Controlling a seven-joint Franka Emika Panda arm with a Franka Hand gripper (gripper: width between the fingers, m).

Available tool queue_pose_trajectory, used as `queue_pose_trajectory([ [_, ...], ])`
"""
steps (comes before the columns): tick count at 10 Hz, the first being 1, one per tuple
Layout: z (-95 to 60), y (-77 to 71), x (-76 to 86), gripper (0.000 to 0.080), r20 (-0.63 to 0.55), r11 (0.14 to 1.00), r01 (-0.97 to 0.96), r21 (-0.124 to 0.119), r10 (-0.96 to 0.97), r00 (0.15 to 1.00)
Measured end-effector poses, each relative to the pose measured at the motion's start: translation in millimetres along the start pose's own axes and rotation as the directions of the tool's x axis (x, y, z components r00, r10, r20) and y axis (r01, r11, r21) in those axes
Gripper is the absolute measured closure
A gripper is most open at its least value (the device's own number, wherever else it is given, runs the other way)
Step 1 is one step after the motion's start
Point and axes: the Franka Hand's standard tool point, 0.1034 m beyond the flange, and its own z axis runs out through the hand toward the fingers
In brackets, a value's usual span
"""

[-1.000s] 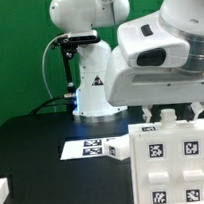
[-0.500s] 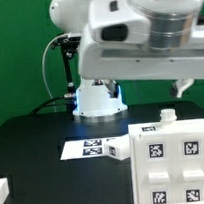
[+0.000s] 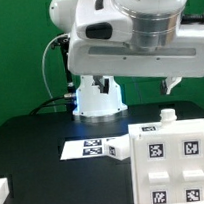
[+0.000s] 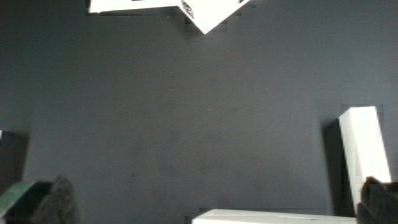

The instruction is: Assemble cabinet

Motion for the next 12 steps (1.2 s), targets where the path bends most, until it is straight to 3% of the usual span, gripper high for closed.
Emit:
queue_pose_trajectory([
  [2,35.5,36.3,-11.0,0.0004,0.023,0.989,-0.095,0.113,0.093,0.995],
  [3,52.1,45.4,-19.0,0.0004,0.069,0.977,-0.150,0.152,0.141,0.988],
  [6,54.1,46.8,-18.7,0.0004,0.073,0.977,-0.152,0.149,0.142,0.987],
  [7,56.9,47.6,-17.3,0.0004,0.084,0.971,-0.171,0.166,0.158,0.984],
  [9,82.8,66.4,-11.1,0.0004,0.137,0.929,-0.261,0.262,0.231,0.963],
  [10,99.4,68.5,-15.2,0.0004,0.195,0.893,-0.321,0.316,0.270,0.943],
  [11,110.6,70.0,-16.6,0.0004,0.248,0.861,-0.367,0.353,0.292,0.924],
  [12,109.8,67.9,-15.5,0.0004,0.241,0.864,-0.363,0.349,0.292,0.926],
])
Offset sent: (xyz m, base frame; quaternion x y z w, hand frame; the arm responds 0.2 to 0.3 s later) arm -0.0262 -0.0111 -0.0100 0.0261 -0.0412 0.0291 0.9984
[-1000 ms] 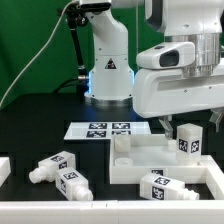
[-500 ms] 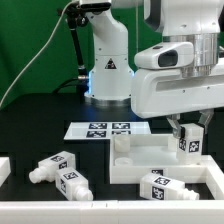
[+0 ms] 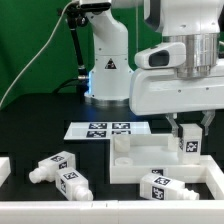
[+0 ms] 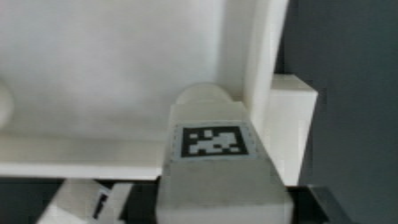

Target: Assemble one leg

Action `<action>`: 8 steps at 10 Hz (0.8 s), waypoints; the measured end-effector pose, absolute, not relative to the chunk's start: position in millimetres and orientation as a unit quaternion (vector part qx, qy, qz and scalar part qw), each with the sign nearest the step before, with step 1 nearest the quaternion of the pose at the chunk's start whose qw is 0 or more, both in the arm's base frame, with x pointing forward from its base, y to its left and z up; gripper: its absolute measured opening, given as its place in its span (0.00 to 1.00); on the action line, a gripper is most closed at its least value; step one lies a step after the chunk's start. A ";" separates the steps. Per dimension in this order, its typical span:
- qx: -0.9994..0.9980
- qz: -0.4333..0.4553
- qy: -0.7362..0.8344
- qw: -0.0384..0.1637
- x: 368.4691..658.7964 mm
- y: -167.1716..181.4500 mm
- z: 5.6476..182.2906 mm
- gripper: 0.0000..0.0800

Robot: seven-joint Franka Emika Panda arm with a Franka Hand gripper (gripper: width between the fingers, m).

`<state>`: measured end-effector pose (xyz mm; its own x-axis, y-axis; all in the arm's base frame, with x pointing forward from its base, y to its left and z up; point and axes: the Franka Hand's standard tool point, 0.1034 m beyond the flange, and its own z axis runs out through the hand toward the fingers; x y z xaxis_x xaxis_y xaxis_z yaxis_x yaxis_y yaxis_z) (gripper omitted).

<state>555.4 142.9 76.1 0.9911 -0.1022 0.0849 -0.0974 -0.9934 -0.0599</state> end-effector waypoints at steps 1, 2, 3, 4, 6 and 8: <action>-0.992 -0.046 0.117 0.032 555.3 142.4 76.0 0.35; -0.982 -0.046 0.180 0.033 555.9 140.3 76.0 0.35; -0.968 -0.040 0.247 0.030 555.0 137.8 75.9 0.35; -0.952 -0.030 0.304 0.025 553.5 135.7 76.1 0.35; -0.928 -0.025 0.372 0.026 552.6 132.1 76.1 0.36; -0.918 -0.023 0.394 0.027 552.0 131.6 75.1 0.36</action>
Offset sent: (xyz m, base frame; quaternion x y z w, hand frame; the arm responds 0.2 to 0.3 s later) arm -0.0073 -0.0024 -0.0074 -0.0744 -0.0446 0.3344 0.9384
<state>552.0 131.6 75.1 0.6880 -0.7255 0.0207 -0.7230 -0.6875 -0.0676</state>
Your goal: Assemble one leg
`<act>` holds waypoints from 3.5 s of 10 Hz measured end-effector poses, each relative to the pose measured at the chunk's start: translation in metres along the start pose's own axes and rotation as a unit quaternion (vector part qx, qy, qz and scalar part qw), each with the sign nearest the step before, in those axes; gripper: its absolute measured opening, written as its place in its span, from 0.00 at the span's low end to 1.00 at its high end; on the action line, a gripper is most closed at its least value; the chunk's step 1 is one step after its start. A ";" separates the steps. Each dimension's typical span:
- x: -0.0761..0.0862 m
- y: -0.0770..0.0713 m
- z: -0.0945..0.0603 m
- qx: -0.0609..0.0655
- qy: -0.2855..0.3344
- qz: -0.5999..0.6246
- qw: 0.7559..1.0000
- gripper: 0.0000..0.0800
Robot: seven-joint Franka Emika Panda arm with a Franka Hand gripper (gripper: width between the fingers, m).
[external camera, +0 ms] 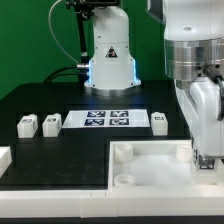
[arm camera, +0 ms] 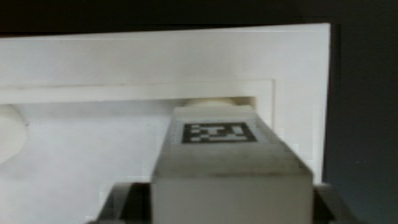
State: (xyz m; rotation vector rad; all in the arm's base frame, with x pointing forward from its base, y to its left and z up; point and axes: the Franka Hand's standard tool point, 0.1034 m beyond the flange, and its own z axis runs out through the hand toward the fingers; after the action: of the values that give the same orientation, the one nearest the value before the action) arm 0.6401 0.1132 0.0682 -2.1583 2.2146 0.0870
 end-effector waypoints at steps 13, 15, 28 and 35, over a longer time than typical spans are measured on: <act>-0.011 -0.004 -0.003 0.002 0.048 -0.734 0.677 0.66; -0.011 -0.004 -0.003 0.005 0.047 -0.689 0.723 0.43; 0.000 0.001 -0.001 0.023 0.005 0.041 0.999 0.37; -0.004 -0.008 -0.005 0.073 0.038 -0.381 0.921 0.81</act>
Offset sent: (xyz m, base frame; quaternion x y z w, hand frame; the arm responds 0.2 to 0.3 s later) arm 0.0000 0.0000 0.0000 0.0000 0.0000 -0.1790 0.9838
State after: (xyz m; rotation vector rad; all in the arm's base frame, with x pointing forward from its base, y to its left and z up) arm 0.6487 0.1169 0.0731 -2.7724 1.2031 -0.1882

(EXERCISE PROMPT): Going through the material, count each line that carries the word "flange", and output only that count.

(OUTPUT FOR THIS EXERCISE): 3